◆ Your objective:
Every line containing "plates" should be copied out. Go through the entries and find them.

━━━ Material provided ━━━

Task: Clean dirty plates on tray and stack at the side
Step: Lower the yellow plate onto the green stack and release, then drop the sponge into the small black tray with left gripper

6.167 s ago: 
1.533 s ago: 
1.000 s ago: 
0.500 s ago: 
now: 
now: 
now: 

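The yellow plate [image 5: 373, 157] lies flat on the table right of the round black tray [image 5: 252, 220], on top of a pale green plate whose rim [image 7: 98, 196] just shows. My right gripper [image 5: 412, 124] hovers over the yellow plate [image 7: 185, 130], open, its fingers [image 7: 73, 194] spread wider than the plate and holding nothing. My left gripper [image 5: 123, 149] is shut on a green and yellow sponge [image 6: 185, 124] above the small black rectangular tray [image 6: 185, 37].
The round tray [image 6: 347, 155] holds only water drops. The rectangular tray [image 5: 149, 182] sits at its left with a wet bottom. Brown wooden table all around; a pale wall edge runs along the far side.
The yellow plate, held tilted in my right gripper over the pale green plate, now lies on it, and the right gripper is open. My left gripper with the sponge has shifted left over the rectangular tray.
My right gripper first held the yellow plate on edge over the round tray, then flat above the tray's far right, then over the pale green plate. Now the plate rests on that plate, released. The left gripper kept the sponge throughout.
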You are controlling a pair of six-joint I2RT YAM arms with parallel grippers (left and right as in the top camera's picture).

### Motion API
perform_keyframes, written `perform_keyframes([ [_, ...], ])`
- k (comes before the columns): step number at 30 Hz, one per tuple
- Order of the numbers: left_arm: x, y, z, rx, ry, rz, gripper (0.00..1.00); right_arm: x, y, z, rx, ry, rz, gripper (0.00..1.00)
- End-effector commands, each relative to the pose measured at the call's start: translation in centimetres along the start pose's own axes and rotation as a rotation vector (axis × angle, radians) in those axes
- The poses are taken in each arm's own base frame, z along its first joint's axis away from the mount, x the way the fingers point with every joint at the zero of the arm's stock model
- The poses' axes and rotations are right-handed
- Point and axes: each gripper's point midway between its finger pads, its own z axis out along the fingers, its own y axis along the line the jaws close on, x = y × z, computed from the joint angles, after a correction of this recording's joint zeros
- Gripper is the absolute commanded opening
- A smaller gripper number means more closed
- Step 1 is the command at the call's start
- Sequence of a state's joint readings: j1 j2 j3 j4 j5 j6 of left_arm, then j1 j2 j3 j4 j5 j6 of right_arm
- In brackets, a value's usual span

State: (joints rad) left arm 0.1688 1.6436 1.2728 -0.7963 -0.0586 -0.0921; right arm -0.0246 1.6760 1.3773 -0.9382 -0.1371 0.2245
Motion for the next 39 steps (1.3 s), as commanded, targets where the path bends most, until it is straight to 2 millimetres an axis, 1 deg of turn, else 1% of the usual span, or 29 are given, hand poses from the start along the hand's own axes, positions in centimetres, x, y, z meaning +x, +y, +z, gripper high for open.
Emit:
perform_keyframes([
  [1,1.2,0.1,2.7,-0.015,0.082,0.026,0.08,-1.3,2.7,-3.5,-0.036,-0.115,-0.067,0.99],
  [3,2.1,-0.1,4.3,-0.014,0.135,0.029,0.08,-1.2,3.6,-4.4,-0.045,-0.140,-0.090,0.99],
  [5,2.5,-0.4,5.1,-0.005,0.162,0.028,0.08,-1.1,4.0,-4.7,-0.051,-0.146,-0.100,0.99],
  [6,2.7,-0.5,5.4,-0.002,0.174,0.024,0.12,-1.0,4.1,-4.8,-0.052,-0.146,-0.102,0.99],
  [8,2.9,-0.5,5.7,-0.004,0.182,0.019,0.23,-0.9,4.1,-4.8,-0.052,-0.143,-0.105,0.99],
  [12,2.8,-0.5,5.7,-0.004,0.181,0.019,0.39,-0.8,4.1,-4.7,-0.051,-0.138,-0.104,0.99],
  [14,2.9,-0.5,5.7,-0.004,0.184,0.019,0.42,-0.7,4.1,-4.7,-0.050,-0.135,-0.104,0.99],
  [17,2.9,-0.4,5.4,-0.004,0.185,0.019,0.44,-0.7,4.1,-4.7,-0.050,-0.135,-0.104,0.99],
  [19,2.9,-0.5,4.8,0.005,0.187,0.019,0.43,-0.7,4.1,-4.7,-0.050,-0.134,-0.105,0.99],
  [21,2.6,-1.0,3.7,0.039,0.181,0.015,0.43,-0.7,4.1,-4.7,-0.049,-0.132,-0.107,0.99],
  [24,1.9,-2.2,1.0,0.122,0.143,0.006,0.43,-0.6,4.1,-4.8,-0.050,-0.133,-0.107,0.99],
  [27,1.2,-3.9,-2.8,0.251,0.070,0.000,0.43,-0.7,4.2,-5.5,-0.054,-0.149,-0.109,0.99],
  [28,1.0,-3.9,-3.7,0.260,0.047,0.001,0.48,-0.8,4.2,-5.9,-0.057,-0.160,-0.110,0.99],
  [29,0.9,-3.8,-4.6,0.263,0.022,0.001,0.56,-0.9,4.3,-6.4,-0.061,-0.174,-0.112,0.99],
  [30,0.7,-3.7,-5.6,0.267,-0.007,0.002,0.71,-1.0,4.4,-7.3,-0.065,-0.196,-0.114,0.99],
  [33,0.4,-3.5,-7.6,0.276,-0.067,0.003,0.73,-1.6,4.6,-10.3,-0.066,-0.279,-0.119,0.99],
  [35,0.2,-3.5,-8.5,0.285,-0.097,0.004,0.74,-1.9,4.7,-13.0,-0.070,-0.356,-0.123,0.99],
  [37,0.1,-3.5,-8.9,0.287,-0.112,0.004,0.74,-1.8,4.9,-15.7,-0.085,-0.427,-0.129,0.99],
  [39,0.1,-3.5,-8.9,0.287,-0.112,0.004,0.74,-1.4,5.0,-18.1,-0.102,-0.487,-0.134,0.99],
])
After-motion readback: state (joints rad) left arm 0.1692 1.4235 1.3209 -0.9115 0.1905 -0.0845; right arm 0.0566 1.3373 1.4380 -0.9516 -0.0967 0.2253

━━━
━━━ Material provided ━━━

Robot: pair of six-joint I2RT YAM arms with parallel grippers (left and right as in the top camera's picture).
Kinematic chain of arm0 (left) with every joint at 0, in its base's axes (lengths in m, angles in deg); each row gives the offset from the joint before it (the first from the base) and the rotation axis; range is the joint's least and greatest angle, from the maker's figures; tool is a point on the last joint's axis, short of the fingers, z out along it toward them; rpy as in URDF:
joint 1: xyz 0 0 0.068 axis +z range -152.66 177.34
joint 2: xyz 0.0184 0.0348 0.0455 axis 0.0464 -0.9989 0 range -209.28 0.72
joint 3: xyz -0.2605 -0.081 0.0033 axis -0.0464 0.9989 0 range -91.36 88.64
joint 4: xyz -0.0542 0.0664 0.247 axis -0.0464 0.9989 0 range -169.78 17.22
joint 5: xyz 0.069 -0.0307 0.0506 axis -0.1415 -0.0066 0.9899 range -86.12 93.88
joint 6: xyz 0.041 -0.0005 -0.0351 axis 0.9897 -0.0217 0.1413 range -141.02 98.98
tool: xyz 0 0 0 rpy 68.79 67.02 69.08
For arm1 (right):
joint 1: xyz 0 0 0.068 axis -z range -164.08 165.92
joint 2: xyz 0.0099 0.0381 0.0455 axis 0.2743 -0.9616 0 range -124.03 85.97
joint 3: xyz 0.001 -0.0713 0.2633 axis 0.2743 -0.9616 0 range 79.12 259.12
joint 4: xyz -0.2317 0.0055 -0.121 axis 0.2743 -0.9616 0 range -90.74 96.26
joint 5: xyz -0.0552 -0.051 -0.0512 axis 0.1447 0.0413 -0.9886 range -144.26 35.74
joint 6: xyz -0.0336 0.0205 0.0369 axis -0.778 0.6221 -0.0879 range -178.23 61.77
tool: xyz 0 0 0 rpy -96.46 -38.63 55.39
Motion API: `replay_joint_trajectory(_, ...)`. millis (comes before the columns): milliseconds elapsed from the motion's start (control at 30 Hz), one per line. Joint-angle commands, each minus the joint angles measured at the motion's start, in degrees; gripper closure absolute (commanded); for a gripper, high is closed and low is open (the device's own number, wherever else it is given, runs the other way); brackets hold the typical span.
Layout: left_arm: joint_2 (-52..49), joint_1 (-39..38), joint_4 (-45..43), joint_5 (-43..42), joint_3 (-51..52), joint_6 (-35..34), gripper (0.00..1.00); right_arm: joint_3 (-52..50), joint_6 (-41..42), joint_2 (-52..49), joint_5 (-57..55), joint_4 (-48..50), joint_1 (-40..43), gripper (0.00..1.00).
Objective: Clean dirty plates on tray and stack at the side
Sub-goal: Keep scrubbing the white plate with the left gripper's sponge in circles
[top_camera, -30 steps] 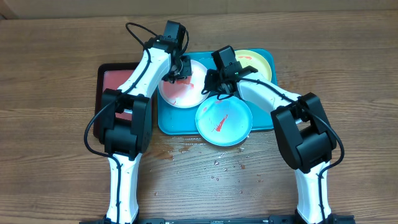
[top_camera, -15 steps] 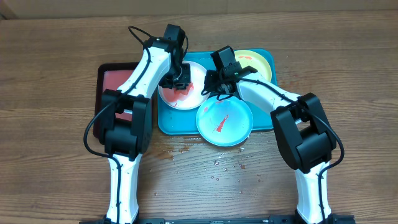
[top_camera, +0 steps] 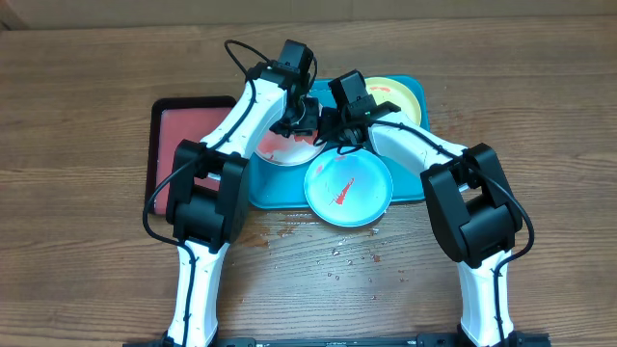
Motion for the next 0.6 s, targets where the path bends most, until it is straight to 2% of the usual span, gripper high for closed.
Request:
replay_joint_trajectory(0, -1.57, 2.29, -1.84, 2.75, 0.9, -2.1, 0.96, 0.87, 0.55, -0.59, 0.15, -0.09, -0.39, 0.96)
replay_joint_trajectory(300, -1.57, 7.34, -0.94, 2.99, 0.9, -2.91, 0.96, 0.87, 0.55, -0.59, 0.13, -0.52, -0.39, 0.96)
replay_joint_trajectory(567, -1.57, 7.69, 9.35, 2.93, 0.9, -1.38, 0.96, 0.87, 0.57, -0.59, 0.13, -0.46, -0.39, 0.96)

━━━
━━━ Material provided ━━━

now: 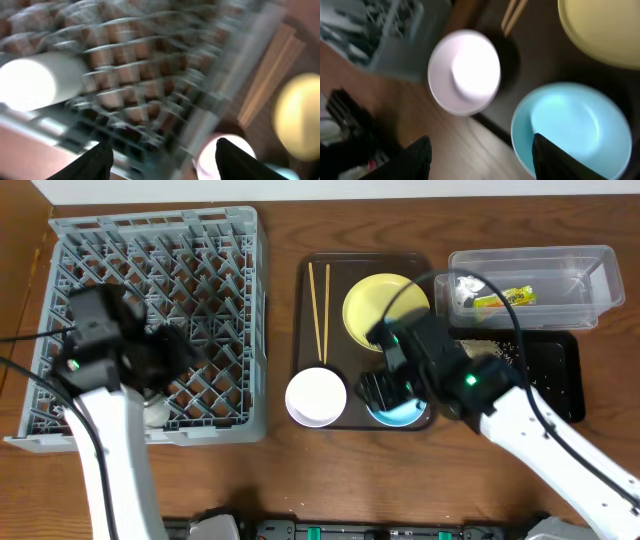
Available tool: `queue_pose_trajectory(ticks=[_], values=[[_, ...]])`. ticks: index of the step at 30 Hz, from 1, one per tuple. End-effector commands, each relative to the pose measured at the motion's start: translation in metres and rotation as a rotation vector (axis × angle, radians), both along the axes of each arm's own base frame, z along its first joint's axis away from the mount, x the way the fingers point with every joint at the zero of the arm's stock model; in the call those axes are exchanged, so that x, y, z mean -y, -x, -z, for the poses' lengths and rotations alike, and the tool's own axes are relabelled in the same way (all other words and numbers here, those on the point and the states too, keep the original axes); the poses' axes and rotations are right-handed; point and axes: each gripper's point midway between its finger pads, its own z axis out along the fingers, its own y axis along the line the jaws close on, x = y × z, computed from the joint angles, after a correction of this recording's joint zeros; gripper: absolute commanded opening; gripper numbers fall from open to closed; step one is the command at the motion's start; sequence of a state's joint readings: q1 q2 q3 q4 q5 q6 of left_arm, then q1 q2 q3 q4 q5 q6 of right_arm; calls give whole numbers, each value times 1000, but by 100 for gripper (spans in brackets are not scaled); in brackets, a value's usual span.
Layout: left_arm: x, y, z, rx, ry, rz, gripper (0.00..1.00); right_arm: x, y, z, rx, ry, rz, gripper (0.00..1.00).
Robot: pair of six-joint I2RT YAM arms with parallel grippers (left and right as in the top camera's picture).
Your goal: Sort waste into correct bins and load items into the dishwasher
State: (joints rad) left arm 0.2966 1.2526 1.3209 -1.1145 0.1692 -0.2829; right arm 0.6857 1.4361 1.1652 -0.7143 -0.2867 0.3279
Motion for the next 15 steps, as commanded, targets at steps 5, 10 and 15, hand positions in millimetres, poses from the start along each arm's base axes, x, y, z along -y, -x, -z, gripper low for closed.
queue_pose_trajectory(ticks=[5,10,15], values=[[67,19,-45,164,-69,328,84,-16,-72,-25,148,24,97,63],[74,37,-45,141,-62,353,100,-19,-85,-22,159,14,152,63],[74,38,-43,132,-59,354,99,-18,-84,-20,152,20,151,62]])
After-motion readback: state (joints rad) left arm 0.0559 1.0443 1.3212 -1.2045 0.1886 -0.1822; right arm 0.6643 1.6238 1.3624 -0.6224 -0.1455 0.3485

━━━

◆ Problem solution:
Task: Clean dirty plates on tray and stack at the side
Objective: Clean dirty plates on tray and stack at the side

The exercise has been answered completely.